I found an old memoir by someone who had worked with Richard Feynman way back in the 80's.
Those days seem to presage a lot of things that have become commercial hot topics these days -- highly parallel computers and neural nets.
One day in the spring of 1983, when I was having lunch with Richard Feynman, I mentioned to him that I was planning to start a company to build a parallel computer with a million processors. (I was at the time a graduate student at the MIT Artificial Intelligence Lab). His reaction was unequivocal: "That is positively the dopiest idea I ever heard." For Richard a crazy idea was an opportunity to prove it wrong—or prove it right. Either way, he was interested.
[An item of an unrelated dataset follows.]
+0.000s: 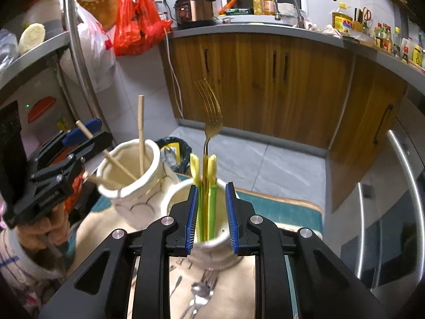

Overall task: Organize utensils
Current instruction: 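Open the left tool over the vase while the right tool drops the fork into the pot, then move both open tools back over the remaining utensils on the cloth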

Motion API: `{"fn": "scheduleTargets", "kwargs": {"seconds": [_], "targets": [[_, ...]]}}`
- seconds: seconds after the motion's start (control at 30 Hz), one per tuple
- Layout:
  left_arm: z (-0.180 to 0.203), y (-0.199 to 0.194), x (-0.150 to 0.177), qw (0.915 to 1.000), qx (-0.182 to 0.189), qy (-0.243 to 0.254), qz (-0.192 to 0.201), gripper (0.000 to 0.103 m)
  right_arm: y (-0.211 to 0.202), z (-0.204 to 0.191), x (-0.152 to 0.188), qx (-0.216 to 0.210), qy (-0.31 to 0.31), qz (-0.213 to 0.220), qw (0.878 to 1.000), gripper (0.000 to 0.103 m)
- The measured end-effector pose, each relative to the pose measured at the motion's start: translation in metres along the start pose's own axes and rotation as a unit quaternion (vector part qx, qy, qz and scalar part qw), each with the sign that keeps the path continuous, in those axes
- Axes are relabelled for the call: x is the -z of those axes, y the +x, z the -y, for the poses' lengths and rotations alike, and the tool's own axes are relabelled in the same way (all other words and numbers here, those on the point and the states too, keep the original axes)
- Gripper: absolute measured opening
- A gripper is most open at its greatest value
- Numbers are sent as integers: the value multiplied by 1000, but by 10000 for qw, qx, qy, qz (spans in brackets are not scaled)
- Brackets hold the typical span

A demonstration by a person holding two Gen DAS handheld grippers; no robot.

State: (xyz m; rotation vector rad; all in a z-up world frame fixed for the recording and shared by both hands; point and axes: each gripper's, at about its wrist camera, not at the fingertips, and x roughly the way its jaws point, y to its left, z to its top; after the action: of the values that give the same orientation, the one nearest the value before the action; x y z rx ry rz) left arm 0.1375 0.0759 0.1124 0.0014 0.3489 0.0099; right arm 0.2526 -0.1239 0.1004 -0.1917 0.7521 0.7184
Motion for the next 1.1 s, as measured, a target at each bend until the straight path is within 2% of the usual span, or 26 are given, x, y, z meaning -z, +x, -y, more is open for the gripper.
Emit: {"fn": "scheduleTargets", "kwargs": {"seconds": [0.13,0.23,0.33,0.53,0.63,0.7,0.73,0.8,1.1], "targets": [[-7,-19,6,10000,19,-36,-10,57,-13,1,17,-18,53,-49,10000,24],[-14,-36,15,9999,9,-171,-23,57,-17,1,36,9,65,-192,9998,30],[-21,-47,29,9992,-10,-351,-198,57,-13,2,57,60,98,-404,9991,31],[-14,-45,69,9934,123,-523,-1009,57,-4,-2,94,-22,230,-778,9967,31],[-2,-42,90,9884,266,-473,-1420,52,-3,-8,106,-83,245,-893,9957,31],[5,-39,102,9839,361,-467,-1685,42,-3,-15,113,-135,244,-972,9949,31],[9,-36,106,9817,390,-456,-1809,41,-2,-18,116,-145,229,-1015,9945,31],[16,-33,115,9785,451,-414,-1970,37,-2,-23,120,-181,220,-1072,9938,31],[55,-23,137,9649,674,130,-2536,37,23,-45,147,-221,86,-1607,9867,31]]}}
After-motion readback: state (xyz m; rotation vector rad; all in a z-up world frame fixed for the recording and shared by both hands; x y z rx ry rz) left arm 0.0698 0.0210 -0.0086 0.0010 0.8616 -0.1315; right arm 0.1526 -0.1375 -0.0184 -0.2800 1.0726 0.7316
By the end of lunch he had agreed to spend the summer working at the company.
In his last years, Feynman helped build an innovative computer. He had great fun with computers. Half the fun was explaining things to anyone who would listen.
I was alive those days; might I be as old as aristarchus?
-- hendrik
(Score: 0) by Anonymous Coward on Monday December 17 2018, @05:28PM (1 child)
There is a 'clobber by statistical churning' method of science that is popular. Whatever gets the funding so you don't have to look for an off-campus job, I suppose.
(Score: 0) by Anonymous Coward on Monday December 17 2018, @05:32PM
Nah, he didn't mean data piling/simulation research, but getting sucked into computers/programming instead of focusing on their own fields.